2) L’humanité se meurt, sans espoir et sans Dieu
Les relations humaines devraient pouvoir sauver l’homme mais sans société comment s’élever ? Les valeurs humaines sont mises à mal. Hamm demande pardon à Clov pour la souffrance quotidienne qu’il lui inflige mais c’est une simple posture sans sincérité. Clov au moment de quitter Hamm lui chante une petite bergerette où l’amour est « emmerdé ». Pas de pitié, chacun crève et souffre dans son coin, dans une poubelle, en tout cas bien empêtré dans son triste sort. Seul Nagg pleure la mort de Nell. A la fin du « roman » de Hamm, le personnage déclare « Prions Dieu »: la prière est une forme de divertissement au même titre que toutes les autres activités. Clov et Nagg prononcent le Notre Père précipitamment et Hamm abandonne vite la prière, avant de jurer « Bernique », « Macache », « Le salaud! Il n’existe pas! ». Ce passage posa d’ailleurs problème à l’auteur avec les responsables de la censure britannique en 1957, ce qui contraignit à ce que la première de la pièce soit une représentation privée avec invitations. Dieu est une figure à inventer « Pas encore » répond Clov alors que Hamm constate l’inexistence de Dieu. Le messie est à venir et sa venue est suffisamment tardive pour ne pas pouvoir prévenir les catastrophes. Dans la cosmologie personnelle de Beckett, on peut dire que la création du monde est un échec, l’humanité un échec dont il faut s’accommoder tant bien que mal…
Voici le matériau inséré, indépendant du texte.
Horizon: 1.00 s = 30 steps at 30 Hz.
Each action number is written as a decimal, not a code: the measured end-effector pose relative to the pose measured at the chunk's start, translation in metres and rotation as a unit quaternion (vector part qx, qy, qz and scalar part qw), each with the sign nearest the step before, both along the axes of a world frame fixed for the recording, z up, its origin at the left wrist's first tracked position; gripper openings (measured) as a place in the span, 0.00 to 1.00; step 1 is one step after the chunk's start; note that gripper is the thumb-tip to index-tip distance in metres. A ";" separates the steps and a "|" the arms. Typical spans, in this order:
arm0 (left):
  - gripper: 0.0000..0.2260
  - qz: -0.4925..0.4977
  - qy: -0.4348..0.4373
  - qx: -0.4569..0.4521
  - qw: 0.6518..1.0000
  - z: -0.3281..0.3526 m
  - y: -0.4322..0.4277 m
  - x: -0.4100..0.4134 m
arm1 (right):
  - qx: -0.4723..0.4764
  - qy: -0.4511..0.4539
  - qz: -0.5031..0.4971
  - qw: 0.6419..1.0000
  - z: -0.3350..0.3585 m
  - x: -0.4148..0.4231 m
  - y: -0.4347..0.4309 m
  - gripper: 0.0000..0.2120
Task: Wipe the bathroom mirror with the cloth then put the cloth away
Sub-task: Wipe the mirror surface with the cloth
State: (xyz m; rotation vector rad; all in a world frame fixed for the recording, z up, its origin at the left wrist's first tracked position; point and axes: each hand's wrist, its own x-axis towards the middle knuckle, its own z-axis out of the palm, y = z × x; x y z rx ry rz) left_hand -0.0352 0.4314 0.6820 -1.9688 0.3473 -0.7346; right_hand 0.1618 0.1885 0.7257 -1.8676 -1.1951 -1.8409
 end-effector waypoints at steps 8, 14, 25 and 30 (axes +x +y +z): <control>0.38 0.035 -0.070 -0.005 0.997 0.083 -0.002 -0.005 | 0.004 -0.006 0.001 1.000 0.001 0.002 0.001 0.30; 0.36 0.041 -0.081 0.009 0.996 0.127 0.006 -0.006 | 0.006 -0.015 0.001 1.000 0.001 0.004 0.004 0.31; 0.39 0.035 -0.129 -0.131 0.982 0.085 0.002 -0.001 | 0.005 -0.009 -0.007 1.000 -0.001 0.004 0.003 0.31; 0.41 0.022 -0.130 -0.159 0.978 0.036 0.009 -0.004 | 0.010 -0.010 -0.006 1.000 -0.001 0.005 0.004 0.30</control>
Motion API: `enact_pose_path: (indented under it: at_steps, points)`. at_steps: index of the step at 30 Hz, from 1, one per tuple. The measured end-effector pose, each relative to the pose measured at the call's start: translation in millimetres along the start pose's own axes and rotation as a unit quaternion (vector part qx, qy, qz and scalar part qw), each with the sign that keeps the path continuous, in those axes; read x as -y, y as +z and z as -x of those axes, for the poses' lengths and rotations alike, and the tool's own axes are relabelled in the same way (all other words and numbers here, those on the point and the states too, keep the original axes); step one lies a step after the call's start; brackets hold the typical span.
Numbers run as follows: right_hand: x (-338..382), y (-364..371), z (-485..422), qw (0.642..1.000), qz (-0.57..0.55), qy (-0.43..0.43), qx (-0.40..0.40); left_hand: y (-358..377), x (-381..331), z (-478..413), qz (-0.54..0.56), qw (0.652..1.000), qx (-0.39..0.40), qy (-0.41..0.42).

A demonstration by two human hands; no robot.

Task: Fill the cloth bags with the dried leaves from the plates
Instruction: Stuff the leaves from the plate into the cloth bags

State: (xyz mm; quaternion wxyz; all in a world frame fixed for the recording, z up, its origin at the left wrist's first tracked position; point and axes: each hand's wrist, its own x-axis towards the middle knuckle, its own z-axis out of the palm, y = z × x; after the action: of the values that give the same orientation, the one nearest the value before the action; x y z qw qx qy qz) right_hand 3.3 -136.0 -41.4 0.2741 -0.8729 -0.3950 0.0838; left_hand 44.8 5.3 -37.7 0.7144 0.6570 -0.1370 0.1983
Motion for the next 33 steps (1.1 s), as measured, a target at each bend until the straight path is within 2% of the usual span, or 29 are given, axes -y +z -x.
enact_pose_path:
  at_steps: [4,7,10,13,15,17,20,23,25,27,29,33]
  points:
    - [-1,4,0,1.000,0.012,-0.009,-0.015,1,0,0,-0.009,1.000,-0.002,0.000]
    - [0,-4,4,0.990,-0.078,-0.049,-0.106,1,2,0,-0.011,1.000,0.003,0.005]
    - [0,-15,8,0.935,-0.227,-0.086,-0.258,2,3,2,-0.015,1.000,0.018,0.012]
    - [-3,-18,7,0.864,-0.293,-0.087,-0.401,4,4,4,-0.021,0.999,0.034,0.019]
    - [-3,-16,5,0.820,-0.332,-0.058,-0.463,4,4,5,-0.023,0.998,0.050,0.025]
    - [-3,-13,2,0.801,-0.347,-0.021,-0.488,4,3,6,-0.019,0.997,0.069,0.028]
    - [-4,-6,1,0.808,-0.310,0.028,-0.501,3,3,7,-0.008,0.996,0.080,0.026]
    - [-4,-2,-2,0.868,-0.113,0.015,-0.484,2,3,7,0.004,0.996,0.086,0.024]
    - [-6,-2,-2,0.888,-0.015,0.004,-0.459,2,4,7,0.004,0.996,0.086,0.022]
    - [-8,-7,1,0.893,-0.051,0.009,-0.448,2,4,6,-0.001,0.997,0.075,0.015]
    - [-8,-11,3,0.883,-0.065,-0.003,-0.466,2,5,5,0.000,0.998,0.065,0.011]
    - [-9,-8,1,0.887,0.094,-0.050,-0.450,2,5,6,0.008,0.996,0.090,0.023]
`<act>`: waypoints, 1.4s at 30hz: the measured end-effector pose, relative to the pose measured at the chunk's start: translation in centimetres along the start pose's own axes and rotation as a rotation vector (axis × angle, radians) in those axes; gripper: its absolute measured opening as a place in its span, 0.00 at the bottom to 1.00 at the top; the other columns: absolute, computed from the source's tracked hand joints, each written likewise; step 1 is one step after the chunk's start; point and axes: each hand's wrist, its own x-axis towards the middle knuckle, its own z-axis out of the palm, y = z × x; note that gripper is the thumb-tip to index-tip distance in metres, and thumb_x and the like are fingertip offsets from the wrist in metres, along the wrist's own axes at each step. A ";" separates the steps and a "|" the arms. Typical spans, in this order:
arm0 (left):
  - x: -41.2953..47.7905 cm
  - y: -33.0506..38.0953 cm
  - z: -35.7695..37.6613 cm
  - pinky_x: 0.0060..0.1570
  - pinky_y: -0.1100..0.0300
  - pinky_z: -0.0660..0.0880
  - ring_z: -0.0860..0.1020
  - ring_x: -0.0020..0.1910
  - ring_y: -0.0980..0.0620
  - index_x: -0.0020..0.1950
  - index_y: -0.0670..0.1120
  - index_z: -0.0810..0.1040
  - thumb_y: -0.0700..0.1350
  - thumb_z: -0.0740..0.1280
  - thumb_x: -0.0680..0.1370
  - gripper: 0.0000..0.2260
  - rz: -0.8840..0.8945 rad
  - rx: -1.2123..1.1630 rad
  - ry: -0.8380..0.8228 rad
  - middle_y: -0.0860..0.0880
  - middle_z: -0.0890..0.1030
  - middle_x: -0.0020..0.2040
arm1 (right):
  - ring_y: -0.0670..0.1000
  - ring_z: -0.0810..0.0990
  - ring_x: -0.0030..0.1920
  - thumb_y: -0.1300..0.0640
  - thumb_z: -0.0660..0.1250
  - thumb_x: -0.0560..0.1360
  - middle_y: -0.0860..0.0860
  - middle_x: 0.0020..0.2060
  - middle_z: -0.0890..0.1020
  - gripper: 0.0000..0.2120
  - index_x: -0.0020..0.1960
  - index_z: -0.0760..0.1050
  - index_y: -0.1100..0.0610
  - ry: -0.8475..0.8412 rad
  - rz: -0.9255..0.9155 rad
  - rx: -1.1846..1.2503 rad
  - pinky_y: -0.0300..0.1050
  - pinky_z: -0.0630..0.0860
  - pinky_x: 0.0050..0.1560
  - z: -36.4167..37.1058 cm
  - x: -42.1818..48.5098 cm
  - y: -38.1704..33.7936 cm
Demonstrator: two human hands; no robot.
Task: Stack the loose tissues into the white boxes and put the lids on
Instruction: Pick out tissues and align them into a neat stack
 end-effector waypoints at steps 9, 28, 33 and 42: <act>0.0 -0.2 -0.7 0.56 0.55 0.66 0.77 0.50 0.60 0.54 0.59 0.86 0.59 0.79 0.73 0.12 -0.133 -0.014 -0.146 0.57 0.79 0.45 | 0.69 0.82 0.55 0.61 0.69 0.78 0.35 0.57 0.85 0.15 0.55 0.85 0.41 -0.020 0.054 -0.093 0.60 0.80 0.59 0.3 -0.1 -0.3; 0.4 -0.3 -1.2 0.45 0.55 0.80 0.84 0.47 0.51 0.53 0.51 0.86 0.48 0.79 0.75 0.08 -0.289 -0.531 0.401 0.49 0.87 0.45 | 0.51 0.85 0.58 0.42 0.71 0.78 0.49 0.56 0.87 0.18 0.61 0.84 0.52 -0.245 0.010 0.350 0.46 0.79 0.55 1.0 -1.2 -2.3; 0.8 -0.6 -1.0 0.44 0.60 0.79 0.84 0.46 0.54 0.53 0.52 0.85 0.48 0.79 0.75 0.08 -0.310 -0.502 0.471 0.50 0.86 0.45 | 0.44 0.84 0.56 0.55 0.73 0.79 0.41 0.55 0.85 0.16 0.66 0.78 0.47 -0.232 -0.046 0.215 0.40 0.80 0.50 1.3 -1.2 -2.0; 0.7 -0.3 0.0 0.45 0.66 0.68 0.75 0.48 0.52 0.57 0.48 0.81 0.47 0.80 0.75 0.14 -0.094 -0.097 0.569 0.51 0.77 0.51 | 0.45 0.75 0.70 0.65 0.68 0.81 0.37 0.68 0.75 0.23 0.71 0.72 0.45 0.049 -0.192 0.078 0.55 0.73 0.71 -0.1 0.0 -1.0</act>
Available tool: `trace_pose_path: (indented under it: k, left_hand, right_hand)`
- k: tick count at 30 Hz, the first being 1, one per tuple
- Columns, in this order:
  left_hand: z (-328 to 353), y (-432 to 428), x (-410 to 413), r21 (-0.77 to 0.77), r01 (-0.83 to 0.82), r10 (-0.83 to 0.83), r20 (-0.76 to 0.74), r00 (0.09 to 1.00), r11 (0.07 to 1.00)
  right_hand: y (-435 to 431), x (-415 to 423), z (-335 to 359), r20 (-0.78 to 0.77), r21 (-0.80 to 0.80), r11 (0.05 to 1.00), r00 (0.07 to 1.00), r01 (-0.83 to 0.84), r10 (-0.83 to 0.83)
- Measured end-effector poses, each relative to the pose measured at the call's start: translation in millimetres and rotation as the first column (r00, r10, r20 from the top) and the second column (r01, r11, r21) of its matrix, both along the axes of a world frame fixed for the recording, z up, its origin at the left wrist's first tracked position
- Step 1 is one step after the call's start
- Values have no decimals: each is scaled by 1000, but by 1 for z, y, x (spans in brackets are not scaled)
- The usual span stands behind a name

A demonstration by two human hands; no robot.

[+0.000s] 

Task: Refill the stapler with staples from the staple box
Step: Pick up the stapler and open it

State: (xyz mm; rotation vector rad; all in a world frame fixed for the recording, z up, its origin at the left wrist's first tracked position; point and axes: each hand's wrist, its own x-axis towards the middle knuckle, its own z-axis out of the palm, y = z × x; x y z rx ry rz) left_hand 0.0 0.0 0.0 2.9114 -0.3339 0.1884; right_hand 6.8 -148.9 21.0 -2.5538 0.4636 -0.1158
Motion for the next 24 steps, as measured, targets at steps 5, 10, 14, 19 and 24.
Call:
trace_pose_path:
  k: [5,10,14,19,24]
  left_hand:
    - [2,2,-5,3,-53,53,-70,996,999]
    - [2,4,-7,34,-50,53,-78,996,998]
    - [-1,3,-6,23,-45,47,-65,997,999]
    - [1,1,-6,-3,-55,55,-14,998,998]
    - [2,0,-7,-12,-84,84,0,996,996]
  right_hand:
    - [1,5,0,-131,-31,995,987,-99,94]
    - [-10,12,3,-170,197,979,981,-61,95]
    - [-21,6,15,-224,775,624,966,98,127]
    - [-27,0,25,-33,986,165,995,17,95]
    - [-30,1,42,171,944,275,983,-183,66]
3) Fin de partie ou le non-sens ?
La pièce ne se situe ni dans un espace, ni dans une époque précise. Pourtant cette pièce peut être lue comme une parabole post-atomique avec ses rescapés dégénérés, leur « refuge » improbable. Avec Auschwitz, le génocide et la folie meurtrière qu’ont connu les hommes dans la première partie du XXe siècle, avec la bombe atomique, quels peuvent être les rôles de la belle culture et de la philosophie ? La culture est décomposée « Mon royaume pour un boueux » dira Beckett. Avec Fin de partie, l’homme n’est plus au centre du système, il est victime du non-sens: les personnages sont infirmes, au milieu d’un monde bric-à-brac. Clov qui souhaiterait mettre de l’ordre dans cet univers se voit confronté à un « laisse tomber » qui s’autorise à entasser, juxtaposer plutôt qu’ordonner, donner du sens et chercher à signifier: » Nous ne sommes pas en train de signifier quelque chose ? » demandera Hamm à Clov qui lui répondra, désabusé « Nous, signifier ! Ah ! Qu’elle est bonne ! ».
Conclusion
Fin de partie s’impose comme une oeuvre qui met en scène le non-sens de l’existence, non sens résolu par la présence des spectateurs, cette « intelligence revenue sur terre » qui pourrait tenter de comprendre ce qui est montré là, ce que tout cela signifie, ce « quelque chose qui suit son cours »…Le théâtre deviendrait alors une façon de nier la négativité, l’absurdité de l’existence, de la lire en la vivant directement par le déroulement du spectacle sur scène… mais surtout pas en la pensant!